START DATASET EXCERPTS
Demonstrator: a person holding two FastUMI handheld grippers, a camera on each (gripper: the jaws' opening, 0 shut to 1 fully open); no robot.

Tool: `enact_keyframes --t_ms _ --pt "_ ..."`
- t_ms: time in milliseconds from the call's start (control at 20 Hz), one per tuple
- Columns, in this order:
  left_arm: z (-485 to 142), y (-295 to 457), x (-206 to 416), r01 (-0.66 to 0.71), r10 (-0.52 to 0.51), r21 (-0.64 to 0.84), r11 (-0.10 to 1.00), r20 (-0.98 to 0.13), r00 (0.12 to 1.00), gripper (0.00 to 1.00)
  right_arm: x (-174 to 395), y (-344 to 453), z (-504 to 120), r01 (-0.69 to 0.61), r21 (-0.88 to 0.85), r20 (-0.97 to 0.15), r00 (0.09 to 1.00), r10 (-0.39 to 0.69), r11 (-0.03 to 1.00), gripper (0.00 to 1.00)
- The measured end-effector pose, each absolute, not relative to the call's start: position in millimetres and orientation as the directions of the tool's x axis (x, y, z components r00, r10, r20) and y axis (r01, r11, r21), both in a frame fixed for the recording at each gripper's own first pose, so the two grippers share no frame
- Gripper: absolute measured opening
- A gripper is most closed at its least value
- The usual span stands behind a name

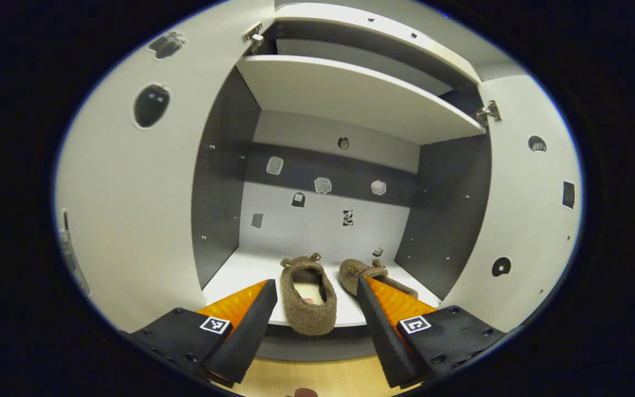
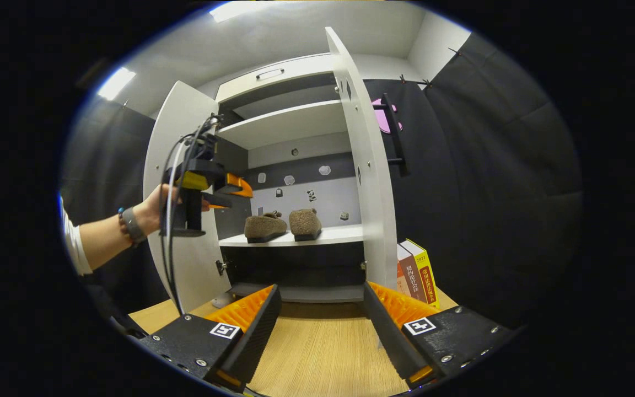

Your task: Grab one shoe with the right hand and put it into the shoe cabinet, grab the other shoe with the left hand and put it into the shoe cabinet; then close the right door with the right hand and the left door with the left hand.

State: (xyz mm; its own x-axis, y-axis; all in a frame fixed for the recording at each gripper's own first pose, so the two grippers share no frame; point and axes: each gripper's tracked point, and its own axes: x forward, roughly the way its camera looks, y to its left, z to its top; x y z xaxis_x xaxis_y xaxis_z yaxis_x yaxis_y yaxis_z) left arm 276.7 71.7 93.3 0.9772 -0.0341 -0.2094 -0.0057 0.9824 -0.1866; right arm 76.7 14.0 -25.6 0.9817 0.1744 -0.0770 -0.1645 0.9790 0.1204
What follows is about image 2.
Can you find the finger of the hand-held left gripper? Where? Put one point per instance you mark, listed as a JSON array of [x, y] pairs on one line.
[[238, 184], [218, 199]]

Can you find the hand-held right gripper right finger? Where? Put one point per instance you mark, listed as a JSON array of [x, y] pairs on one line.
[[392, 342]]

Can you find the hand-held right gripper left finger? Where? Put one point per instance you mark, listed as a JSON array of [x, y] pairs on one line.
[[257, 336]]

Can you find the brown fuzzy shoe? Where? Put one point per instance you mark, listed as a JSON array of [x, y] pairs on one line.
[[265, 225], [305, 221]]

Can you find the white shoe cabinet door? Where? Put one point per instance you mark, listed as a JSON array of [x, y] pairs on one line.
[[196, 264], [375, 209]]

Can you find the white shoe cabinet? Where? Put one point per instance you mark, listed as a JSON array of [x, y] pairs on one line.
[[290, 124]]

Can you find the white cabinet drawer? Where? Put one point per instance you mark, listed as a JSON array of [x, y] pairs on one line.
[[306, 69]]

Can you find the grey wristband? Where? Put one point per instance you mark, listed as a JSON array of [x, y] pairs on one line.
[[132, 226]]

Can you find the white sleeve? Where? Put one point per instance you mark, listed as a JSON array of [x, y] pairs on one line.
[[74, 242]]

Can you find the narrow ceiling light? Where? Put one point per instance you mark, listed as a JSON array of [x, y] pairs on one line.
[[116, 82]]

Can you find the wide ceiling light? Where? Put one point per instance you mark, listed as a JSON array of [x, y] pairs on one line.
[[240, 8]]

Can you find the black backdrop cloth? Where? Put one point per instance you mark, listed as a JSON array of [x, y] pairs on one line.
[[488, 193]]
END DATASET EXCERPTS
## WHAT YOU NEED TO DO
In the listing above, find the line with "- A gripper is most closed at its least value" and the line with "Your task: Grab". Set down both and every line between them, minus the pictures.

## RESPONSE BELOW
- A gripper is most closed at its least value
- The usual span stands behind a name


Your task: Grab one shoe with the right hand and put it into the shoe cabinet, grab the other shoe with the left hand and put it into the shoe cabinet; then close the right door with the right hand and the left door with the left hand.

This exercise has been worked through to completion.